Eddie Brock and his gooey lover Venom (both played by Tom Hardy) haven’t moved since the last time we saw them. They’re still sitting at a bar and getting drunk while every other superhero has a multiverse adventure. “I’m so done with this multiverse shit,” Venom yells, before going back to his own business. Eddie is a fugitive from the law, accused of murdering Detective Mulligan (Stephen Graham), who is actually alive and joined with another symbiote inside a secret government facility under Area 51. The subterranean version is actually called Area 55 for — presumably — reasons.
So Eddie decides to blackmail a corrupt judge into dropping his charges, which is a thing he can do apparently, and they hightail it to New York City. That plot goes nowhere. Along the way one of Knull’s monsters attacks them, and Venom realizes the key to releasing Knull is inside of their bodies because they died once. Don’t even try to figure it out. Now they have to escape from the cops (who never show up), escape from the government (who suck at this), and escape from Knull’s monsters, which have some kind of woodchipper in their skulls, which is admittedly a little cool.
“Venom: The Last Dance” is a road trip fugitive movie which barely works as a road trip, or as a fugitive movie, or as a movie. The whole plot revolves around Eddie and Venom, who can’t merge into one entity or else Knull’s monsters will kill them. So they avoid merging at all costs until Venom decides he wants to dance and throws all caution to the wind, for reasons which make no sense. The scene ends exactly like you’d expect it to.
If writer/director Kelly Marcel’s movie (Tom Hardy shares a “story” credit) had committed to just screwing around, it might have been entertainingly camp. Certainly the film’s best moments are when it remembers the other movies were odd, and it tries to be odd too. There’s a singalong in a car with Rhys Ifans’ hippie family — another subplot which goes nowhere, despite filling tons of screen time — and it’s almost charming. Venom taking over a fish and a frog is, as mentioned earlier, kinda cute.
But the majority of this meandering snore thinks we care about government conspiracies and alien hierarchies. Neither of which matters in the long run, because it all boils down to “symbiotes are good, Knull’s monsters are bad.” Marcel introduces us to supporting characters with one distinctive trait — not per character, but in totality — and they mostly get thrown in the wood-chipper along with all the unnecessary exposition. Juno Temple plays a scientist who has a memory of her brother getting hit by lightning, and that kinda-sorta-but-not-really comes up later, and Chiwetel Ejiofor plays such a generic “soldier who wants to just shoot things” and you can’t help wonder if the actor is still paying off his student loans. It’s difficult to imagine what else could have attracted him to this role.

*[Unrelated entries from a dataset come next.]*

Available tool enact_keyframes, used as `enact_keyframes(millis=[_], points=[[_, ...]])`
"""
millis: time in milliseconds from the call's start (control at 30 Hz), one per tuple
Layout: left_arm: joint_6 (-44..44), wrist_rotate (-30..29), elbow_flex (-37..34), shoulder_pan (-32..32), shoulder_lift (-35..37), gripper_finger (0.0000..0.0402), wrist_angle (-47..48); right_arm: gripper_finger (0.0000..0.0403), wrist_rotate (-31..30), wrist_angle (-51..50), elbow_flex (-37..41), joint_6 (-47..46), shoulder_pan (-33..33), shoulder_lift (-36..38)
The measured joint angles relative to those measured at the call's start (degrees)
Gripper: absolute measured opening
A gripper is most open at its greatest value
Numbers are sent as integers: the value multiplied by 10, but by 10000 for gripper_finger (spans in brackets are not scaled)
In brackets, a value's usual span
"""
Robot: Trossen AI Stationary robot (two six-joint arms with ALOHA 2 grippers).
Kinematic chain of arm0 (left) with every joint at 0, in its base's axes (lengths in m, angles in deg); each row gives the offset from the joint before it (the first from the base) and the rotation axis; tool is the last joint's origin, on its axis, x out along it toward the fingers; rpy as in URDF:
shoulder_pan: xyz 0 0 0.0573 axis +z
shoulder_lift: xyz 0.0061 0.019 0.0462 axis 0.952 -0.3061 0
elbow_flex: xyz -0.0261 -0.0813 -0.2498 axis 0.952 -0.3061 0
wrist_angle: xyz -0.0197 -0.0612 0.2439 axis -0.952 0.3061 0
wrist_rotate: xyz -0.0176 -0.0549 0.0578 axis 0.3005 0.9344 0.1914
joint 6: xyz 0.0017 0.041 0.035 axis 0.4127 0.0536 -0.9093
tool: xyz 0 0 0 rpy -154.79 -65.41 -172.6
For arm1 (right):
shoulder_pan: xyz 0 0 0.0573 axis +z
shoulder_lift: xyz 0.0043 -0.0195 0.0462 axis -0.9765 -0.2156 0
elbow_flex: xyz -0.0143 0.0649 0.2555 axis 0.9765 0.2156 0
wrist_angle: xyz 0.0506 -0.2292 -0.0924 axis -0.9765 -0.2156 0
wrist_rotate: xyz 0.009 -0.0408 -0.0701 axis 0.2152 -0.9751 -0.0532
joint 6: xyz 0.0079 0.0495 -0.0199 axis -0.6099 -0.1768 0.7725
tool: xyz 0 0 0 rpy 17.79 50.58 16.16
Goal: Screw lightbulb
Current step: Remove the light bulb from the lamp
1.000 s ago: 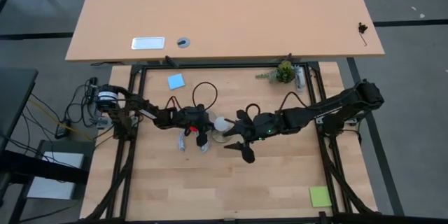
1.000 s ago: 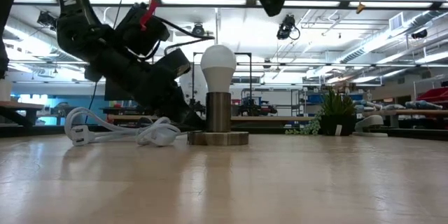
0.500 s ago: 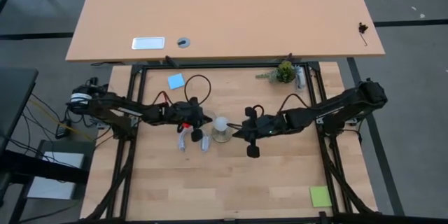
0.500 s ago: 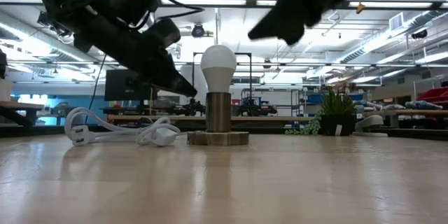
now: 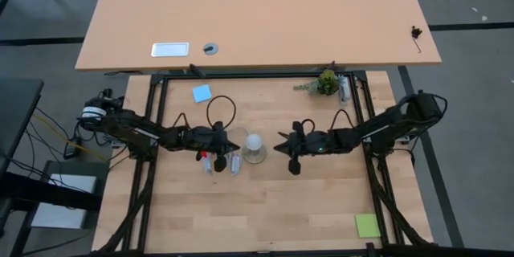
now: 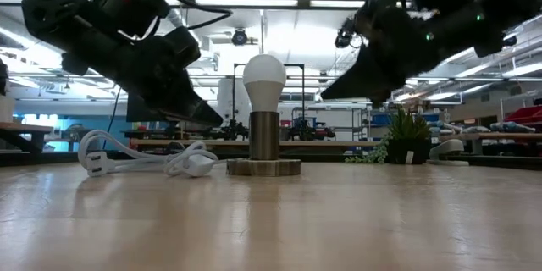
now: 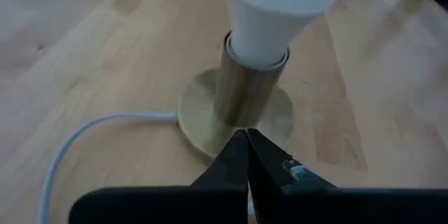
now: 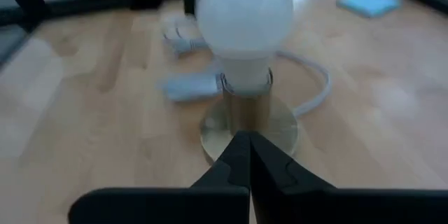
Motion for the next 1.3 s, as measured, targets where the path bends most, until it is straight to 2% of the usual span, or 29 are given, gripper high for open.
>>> enact_keyframes(millis=[167,267,400,600,700,1067,1300], points=[[-7,-9,0,-12,0,2,8,6,21,27,-9,10,-2,-52],[-19,-6,0,-21,1,1,-20,4,20,47,-7,27,13,-61],[-32,17,-10,-33,2,1,-76,3,-2,48,-8,51,32,-35],[-31,31,-65,-35,10,1,-220,2,-14,35,-7,77,42,5],[-20,31,-94,-35,25,1,-251,2,-14,28,-6,86,42,14],[-30,26,-142,-34,114,1,-250,2,-8,-39,-6,105,39,102],[-34,25,-169,-30,192,1,-239,1,34,-59,-6,107,14,129]])
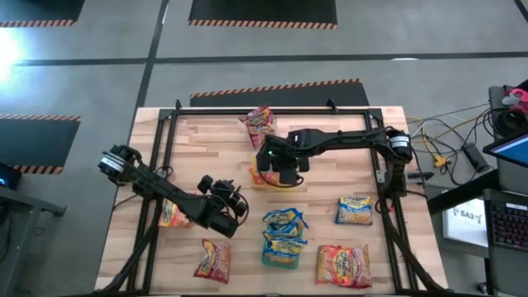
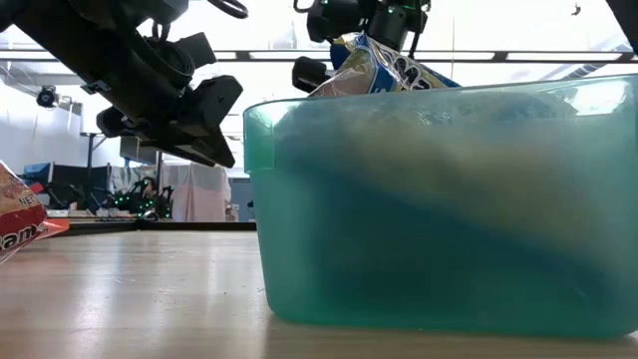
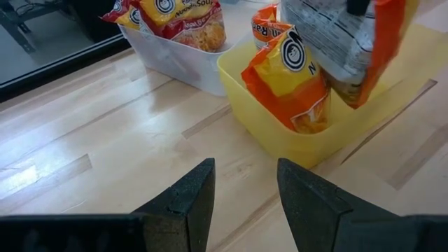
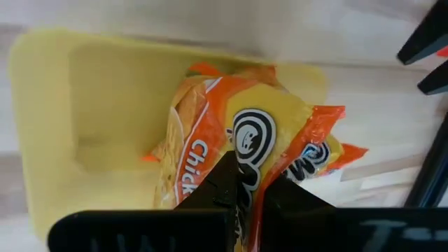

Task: Sort Maruchan noodles
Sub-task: Put the orange noodle pack into the yellow bin

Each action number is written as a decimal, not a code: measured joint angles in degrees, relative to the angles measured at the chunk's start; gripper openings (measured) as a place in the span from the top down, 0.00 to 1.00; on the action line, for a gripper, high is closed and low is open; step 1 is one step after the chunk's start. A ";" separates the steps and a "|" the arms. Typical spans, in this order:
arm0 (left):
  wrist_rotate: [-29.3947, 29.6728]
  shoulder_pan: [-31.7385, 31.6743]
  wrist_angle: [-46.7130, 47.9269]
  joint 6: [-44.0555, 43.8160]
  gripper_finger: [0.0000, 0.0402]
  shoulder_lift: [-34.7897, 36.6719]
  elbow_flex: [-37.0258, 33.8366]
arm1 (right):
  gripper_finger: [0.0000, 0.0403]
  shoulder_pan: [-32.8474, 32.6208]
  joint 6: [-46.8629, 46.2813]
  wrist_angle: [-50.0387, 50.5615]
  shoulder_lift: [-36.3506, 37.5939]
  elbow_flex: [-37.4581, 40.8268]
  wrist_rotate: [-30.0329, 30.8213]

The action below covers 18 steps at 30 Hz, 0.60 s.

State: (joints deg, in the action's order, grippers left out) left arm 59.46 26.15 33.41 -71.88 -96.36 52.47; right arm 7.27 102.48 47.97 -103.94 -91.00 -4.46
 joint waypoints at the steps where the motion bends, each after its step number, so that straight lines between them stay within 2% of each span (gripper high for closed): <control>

“Venom: The Last Dance” really wants you to think it’s the end. Throughout the film, Venom talks about wanting to see the Statue of Liberty like a cop with two weeks until retirement talks about taking his wife on a long-delayed boat trip, right after one final case. There’s a suggestion of a sequel but it plays more like a threat: “If you see this movie we’ll make you watch another one.” So maybe let’s not. If this is what Sony thinks the “Venom” movies should be like, they can keep it. What a lousy way to say goodbye. No greatest hits. Just a strikeout.
A Sony Pictures release, “Venom: The Last Dance” opens exclusively in theaters on Oct. 25.